# What you will do
Lines with "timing" in the records below: say how many there are, and add nothing.

(Records drawn from a dataset)
====================
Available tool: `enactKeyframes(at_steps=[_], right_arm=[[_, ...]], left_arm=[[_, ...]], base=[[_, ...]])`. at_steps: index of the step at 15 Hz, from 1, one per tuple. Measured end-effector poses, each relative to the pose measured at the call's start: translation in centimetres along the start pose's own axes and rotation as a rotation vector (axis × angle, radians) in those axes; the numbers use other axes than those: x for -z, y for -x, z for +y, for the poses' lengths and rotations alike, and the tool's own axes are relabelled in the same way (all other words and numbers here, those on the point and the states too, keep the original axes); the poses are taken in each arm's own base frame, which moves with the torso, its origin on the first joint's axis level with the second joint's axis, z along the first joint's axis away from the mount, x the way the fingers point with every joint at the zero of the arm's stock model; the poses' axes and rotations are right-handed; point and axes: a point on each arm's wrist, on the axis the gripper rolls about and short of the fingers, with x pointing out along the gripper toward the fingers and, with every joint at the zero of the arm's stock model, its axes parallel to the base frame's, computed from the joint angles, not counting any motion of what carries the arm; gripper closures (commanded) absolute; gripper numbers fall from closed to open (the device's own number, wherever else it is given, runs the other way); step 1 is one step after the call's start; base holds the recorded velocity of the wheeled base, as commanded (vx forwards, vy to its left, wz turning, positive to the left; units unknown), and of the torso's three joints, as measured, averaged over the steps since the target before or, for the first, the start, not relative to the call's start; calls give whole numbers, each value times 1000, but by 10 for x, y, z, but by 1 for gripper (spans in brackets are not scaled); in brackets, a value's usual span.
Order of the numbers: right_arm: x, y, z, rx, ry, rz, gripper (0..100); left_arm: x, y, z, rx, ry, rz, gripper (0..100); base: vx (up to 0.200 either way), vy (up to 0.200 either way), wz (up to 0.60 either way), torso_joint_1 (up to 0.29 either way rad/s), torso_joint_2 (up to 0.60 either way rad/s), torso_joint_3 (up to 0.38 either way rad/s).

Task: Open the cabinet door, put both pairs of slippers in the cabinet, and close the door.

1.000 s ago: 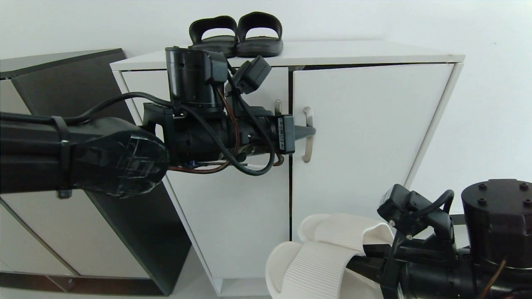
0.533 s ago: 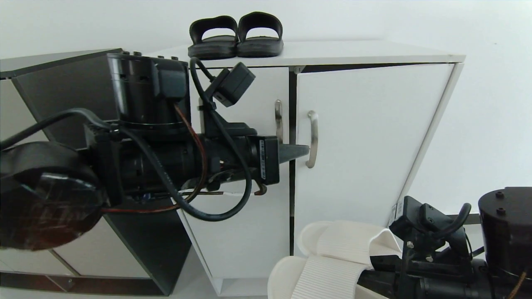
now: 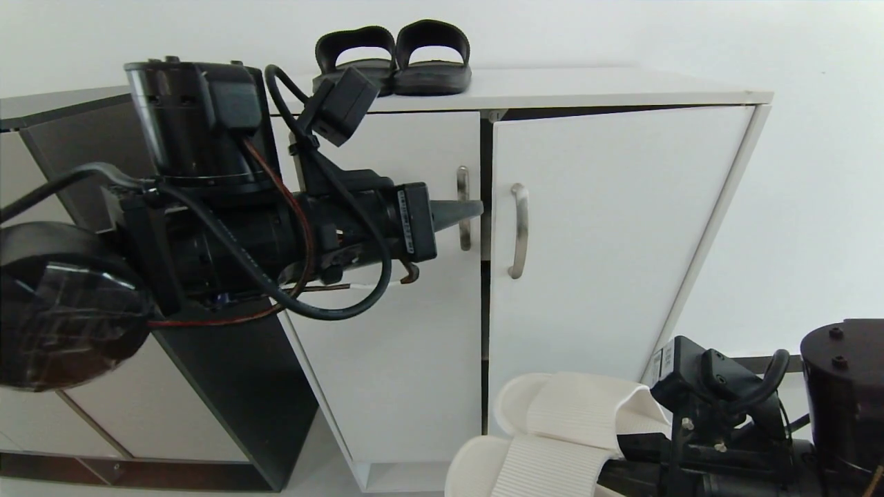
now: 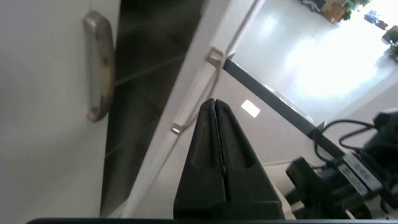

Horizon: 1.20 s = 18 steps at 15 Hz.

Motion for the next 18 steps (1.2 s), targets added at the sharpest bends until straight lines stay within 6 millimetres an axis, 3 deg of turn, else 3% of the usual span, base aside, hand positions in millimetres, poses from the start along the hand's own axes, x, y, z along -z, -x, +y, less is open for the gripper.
enactKeyframes(at_steps=[8, 13, 18], right_arm=[[0, 0, 1, -5, 3, 0, 100], [1, -1, 3, -12, 5, 9, 100], [8, -2, 16, -63, 25, 36, 100]], left_arm=[[-7, -41, 14, -35, 17, -28, 100], [-7, -44, 19, -46, 46, -28, 100], [-3, -46, 16, -75, 45, -29, 100]], base=[[0, 0, 0, 0, 0, 0], [0, 0, 0, 0, 0, 0], [-200, 0, 0, 3, 6, 0]])
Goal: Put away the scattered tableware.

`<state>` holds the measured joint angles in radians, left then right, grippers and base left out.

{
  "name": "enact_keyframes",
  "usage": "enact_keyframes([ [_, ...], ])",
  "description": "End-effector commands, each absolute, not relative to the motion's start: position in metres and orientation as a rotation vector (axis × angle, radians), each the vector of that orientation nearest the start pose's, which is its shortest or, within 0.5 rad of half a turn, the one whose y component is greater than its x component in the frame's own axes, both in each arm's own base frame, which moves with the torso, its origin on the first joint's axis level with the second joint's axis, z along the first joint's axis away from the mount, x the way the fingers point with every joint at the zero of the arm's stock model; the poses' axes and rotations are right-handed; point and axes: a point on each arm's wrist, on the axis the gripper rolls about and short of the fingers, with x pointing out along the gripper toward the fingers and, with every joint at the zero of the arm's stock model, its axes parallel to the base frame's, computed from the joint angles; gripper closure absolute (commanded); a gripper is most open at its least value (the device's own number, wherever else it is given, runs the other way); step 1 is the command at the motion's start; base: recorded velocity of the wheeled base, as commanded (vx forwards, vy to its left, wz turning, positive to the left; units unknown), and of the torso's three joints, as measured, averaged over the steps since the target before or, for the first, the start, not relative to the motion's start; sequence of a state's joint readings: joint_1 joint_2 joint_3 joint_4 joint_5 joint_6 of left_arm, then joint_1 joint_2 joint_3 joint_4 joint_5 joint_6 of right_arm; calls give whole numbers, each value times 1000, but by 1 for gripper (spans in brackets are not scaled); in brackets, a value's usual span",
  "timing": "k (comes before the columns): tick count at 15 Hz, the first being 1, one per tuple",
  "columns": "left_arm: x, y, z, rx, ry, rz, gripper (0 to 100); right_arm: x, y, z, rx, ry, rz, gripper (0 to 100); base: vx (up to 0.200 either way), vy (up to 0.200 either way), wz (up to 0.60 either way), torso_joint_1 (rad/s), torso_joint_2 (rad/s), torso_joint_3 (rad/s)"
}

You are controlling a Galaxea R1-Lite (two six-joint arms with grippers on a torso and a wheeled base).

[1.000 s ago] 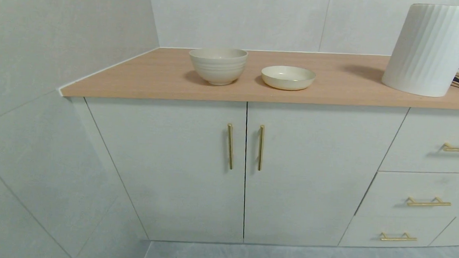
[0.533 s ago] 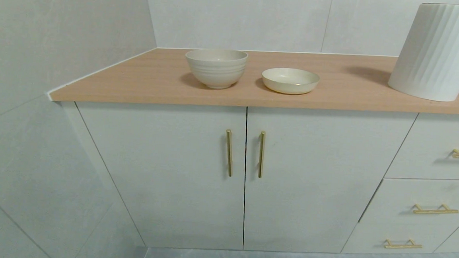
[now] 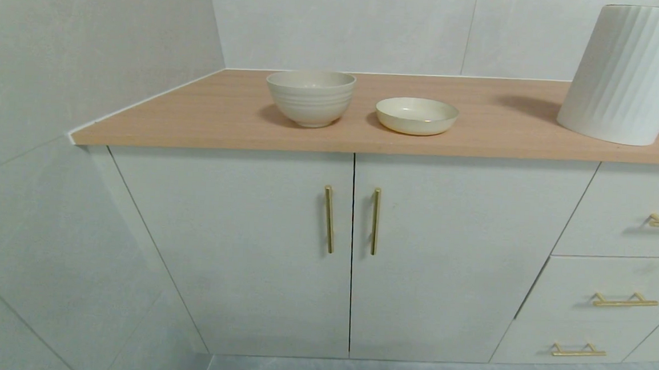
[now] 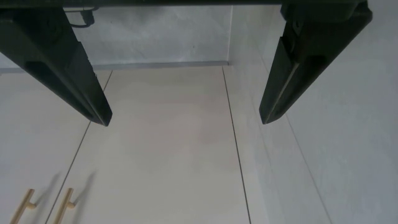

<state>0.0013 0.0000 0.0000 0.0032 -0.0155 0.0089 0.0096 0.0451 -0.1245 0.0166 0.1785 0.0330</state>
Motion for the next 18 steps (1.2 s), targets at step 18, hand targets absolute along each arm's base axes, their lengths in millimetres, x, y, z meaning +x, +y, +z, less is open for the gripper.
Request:
enact_keyframes([
  [18,-23,0,75,9,3,-14,0,280,178,164,38,482,874,0,0,0,0,0,0,0],
])
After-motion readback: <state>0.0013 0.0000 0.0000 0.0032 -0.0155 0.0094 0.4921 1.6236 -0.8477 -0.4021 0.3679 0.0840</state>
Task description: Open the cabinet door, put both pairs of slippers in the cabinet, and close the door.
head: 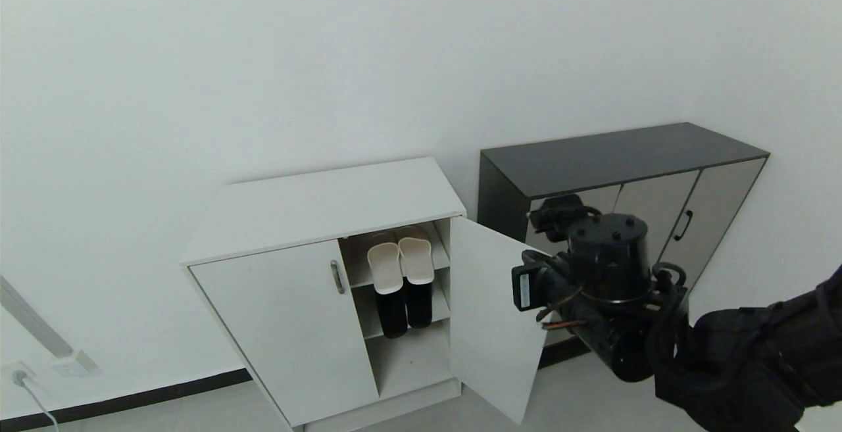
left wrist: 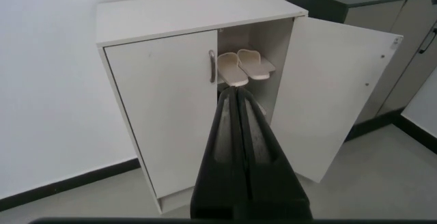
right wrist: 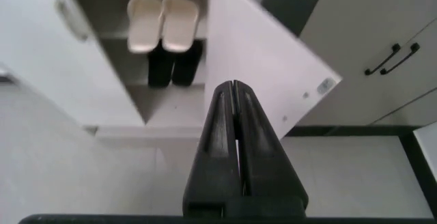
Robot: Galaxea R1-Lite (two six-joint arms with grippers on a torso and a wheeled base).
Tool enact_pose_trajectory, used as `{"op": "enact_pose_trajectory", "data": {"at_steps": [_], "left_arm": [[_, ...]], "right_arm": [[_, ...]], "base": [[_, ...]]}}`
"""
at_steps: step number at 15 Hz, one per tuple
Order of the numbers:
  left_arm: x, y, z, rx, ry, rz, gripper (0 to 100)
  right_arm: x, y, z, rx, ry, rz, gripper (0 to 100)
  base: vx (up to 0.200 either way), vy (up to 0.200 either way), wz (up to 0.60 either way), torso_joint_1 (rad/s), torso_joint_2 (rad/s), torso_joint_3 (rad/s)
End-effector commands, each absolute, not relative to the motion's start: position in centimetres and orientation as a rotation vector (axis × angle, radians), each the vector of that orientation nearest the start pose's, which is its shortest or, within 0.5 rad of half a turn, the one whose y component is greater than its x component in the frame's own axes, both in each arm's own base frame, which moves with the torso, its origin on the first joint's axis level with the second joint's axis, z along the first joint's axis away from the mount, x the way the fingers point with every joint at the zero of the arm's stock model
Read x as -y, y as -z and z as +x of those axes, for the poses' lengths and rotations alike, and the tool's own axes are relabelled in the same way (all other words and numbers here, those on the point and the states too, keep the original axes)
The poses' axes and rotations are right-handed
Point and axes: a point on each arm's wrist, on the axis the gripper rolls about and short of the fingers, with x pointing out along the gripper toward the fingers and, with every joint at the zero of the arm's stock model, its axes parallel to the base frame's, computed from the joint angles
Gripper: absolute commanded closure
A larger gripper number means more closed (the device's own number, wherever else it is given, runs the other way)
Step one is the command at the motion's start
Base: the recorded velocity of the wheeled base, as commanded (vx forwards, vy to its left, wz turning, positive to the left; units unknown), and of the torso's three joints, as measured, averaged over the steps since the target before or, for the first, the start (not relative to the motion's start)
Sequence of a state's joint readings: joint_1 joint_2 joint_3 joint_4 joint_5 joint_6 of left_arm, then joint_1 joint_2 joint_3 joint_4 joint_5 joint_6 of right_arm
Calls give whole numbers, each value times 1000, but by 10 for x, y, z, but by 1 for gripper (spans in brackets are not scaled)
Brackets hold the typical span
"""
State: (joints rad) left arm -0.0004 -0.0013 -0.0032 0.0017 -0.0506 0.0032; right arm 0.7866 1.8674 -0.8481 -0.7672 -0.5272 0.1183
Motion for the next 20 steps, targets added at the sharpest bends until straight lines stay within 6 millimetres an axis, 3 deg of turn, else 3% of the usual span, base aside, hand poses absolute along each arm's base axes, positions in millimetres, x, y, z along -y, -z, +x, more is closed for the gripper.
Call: {"op": "enact_pose_trajectory", "data": {"at_steps": [1, 7, 10, 20], "left_arm": [[1, -76, -23, 2, 51, 3, 100], [1, -76, -23, 2, 51, 3, 100], [1, -76, -23, 2, 51, 3, 100], [1, -76, -23, 2, 51, 2, 100]], "right_arm": [[-216, -167, 286, -183, -187, 2, 100], [-199, -166, 355, -239, -116, 7, 100], [-189, -147, 381, -277, -109, 5, 100], [-181, -90, 427, -354, -78, 38, 100]], "base": [[0, 0, 0, 0, 0, 0], [0, 0, 0, 0, 0, 0], [0, 0, 0, 0, 0, 0], [0, 0, 0, 0, 0, 0]]}}
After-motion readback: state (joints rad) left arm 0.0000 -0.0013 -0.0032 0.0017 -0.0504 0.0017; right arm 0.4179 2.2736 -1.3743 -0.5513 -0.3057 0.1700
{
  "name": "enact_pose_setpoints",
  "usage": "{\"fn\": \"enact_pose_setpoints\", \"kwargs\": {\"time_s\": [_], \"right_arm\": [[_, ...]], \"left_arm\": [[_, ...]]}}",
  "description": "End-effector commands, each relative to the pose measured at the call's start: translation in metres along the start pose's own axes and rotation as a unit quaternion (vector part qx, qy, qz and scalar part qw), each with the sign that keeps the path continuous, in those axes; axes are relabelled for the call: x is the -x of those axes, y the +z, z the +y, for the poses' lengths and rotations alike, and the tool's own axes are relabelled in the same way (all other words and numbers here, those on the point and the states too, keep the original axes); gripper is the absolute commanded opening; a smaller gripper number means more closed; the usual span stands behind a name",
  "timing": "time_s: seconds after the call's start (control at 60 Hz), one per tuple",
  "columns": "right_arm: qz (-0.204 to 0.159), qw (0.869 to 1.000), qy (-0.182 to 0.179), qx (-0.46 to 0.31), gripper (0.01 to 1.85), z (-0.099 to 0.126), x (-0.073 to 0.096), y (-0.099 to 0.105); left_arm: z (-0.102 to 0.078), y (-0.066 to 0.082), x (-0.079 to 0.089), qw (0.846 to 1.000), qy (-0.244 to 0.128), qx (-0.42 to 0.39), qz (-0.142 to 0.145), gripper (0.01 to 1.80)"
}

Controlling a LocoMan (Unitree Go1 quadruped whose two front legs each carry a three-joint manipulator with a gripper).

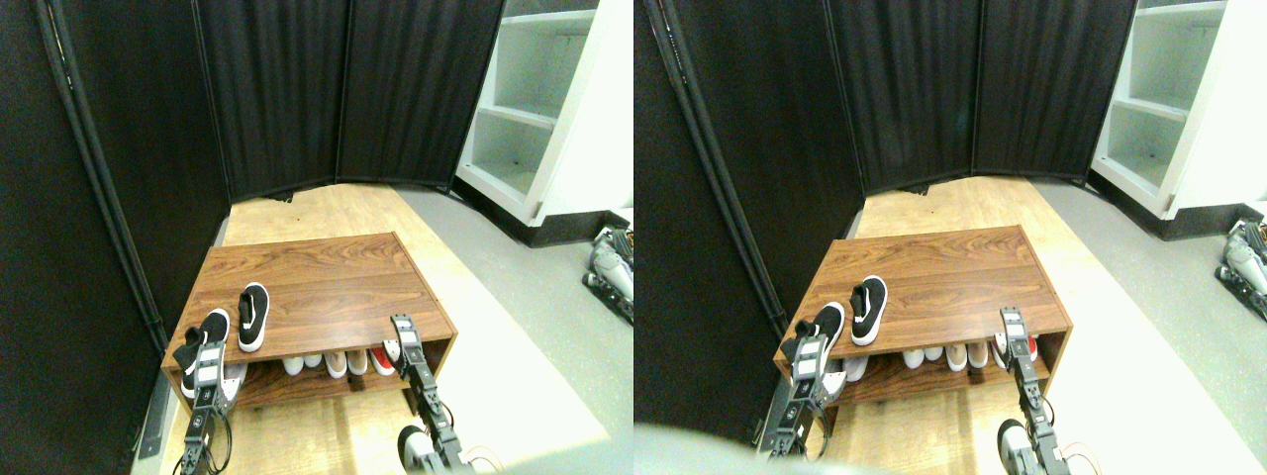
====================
# Response area
2